Offline and Online Evaluation
- GitHub is constantly exploring new ways to improve Co-Pilot code completions and provide users with better completions, and is researching offline evaluation methods to estimate the impact of changes on production before introducing them to users (18m17s).
- Offline evaluation is a challenging task due to the open-ended nature of coding, but the company is committed to researching and improving this process (18m40s).
- Offline improvements in GitHub Copilot show promise, which can be validated through AB testing to assess the effectiveness of the changes (19m3s).

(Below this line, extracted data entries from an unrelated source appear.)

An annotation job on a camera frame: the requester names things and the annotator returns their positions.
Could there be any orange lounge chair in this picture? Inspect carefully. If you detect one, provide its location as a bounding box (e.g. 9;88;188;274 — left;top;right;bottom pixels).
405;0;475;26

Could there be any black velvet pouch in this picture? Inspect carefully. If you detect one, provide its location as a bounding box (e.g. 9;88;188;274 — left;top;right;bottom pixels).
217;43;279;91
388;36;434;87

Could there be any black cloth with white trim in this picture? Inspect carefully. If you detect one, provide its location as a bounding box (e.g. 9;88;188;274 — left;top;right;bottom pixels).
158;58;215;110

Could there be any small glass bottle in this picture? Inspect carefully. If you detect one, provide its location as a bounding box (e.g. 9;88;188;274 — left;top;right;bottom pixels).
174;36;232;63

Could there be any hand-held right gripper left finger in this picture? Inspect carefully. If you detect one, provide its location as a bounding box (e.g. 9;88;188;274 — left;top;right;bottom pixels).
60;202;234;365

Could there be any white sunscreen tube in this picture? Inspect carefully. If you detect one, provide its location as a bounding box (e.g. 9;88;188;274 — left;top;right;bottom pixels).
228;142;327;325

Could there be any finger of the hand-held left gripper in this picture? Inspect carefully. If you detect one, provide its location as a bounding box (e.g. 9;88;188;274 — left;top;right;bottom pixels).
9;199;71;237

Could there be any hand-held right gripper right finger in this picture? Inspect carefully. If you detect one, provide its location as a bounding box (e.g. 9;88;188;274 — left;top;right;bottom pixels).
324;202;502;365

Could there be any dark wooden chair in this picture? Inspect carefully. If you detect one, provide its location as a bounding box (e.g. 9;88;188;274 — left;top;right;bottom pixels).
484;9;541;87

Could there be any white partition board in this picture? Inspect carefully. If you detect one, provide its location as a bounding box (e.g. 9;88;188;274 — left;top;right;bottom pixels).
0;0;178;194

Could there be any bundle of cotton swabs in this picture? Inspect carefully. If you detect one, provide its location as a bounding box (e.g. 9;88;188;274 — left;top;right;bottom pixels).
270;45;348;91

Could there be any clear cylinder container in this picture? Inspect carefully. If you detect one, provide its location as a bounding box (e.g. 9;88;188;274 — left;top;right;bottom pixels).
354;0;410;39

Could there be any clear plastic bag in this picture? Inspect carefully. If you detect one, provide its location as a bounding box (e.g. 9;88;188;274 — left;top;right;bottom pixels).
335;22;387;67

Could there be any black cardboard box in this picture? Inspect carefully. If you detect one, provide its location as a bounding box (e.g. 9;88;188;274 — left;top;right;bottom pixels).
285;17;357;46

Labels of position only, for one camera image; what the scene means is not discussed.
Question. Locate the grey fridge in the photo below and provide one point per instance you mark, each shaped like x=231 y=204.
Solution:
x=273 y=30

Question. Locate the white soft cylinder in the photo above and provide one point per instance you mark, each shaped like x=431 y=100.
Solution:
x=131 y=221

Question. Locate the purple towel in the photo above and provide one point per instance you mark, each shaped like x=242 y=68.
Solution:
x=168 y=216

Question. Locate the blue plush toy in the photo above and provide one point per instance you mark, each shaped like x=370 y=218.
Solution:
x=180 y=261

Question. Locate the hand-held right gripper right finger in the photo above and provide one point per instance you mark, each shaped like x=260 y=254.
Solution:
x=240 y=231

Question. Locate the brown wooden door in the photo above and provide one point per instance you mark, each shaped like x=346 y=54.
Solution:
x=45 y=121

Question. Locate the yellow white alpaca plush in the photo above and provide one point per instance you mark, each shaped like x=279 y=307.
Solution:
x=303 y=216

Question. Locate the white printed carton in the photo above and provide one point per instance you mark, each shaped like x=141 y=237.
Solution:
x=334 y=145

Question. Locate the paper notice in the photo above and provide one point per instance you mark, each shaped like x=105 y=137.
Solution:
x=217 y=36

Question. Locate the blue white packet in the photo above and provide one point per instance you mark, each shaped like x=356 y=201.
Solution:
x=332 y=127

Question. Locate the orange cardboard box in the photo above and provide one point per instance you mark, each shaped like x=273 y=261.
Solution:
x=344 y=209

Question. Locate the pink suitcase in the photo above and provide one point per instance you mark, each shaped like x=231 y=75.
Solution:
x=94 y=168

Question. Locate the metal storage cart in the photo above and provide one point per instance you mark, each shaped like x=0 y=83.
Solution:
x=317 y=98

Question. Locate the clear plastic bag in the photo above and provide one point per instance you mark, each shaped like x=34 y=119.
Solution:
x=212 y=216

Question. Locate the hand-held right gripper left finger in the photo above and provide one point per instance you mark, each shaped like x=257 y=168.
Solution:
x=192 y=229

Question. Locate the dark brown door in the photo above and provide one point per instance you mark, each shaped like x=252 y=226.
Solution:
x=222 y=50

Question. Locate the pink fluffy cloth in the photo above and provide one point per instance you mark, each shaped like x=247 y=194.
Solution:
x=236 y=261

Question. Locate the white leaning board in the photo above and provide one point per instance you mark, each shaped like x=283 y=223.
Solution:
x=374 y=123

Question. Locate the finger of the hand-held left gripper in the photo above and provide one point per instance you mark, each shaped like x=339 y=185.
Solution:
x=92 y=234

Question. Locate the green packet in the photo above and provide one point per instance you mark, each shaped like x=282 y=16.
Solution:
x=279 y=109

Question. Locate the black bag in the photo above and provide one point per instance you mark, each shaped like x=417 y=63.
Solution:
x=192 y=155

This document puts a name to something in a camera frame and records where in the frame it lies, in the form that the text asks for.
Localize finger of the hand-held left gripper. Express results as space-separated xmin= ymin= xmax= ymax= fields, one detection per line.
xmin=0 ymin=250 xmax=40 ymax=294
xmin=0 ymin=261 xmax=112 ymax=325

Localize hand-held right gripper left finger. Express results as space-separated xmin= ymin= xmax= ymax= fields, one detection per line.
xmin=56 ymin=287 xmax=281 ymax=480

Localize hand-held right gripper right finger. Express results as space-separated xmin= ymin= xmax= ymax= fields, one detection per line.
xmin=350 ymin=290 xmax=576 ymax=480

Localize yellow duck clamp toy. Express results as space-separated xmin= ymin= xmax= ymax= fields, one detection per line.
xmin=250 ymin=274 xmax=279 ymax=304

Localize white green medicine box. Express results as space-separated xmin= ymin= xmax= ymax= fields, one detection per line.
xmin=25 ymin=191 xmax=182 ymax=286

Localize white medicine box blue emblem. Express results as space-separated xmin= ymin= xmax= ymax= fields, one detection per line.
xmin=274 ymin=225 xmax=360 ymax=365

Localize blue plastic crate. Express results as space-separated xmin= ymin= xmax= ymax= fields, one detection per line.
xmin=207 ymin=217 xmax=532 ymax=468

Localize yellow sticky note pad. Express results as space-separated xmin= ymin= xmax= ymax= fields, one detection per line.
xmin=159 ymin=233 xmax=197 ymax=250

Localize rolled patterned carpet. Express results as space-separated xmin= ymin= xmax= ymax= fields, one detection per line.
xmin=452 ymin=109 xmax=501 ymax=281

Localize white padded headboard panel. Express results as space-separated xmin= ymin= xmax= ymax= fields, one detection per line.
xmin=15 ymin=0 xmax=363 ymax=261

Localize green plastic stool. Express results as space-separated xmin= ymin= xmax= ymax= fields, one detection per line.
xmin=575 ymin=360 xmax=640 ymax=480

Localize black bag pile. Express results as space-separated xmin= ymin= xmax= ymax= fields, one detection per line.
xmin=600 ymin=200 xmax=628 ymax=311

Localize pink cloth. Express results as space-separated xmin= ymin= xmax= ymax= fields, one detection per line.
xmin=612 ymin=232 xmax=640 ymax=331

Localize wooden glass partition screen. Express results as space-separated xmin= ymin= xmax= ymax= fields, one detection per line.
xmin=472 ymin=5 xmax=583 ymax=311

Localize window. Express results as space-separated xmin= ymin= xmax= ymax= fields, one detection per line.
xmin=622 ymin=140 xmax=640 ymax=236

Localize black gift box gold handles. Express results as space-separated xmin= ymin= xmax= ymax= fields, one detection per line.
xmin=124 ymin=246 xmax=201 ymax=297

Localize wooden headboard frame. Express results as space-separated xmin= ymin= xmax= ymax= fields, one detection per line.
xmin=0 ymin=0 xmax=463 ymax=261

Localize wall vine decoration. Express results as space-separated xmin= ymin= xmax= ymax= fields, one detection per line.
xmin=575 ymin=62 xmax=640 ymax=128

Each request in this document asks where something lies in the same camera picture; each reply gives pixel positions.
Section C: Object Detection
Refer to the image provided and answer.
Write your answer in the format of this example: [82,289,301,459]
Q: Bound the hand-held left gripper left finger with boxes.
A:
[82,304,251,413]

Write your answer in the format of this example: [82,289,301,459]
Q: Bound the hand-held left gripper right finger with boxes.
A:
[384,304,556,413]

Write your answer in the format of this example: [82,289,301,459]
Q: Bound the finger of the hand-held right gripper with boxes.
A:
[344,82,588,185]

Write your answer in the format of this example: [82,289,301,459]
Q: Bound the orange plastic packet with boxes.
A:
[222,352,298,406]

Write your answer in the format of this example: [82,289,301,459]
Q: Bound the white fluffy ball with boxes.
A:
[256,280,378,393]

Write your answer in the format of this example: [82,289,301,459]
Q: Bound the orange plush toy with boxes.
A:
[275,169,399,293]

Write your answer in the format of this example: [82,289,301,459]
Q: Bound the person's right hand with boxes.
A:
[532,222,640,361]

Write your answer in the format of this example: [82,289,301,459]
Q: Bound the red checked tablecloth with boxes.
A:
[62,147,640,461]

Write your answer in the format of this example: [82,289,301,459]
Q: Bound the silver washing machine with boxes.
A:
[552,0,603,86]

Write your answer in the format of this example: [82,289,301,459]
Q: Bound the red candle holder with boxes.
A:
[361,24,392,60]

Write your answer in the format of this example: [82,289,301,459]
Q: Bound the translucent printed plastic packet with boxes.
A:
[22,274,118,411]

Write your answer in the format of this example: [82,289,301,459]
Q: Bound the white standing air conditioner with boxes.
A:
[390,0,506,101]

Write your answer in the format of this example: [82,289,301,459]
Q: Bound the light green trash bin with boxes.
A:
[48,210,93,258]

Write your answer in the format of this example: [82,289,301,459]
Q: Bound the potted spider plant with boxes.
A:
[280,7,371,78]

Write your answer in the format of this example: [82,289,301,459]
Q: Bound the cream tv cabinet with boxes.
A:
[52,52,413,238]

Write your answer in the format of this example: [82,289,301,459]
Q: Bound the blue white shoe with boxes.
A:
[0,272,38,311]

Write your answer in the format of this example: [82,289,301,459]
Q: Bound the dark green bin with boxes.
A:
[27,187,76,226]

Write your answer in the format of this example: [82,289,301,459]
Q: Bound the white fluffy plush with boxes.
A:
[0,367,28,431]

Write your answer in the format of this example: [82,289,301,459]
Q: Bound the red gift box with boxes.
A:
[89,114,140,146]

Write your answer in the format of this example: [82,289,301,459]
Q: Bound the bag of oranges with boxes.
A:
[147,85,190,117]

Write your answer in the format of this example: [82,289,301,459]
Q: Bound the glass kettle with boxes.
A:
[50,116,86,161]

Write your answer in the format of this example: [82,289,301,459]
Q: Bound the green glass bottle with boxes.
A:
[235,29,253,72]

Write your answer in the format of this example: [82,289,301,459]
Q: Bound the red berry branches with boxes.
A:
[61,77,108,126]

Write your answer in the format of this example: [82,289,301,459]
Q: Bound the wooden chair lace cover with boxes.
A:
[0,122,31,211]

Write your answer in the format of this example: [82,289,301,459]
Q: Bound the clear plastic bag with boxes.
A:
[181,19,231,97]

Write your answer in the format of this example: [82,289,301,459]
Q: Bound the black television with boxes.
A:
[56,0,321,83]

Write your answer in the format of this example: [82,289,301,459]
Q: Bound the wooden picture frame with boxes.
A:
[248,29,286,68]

- A small but statistically significant portion of real traffic is exposed to the changes, along with an isolated control group, to evaluate the impact on users (19m11s).
- Online evaluations provide clear insight into how changes affect users, complementing offline evaluations that gauge and prioritize impactful changes (19m23s).
- The combination of offline and online evaluations offers experimental agility and confidence in making positive improvements to the GitHub Copilot experience (19m45s).
- This approach enables the continuous making of positive improvements to the GitHub Copilot experience (19m52s).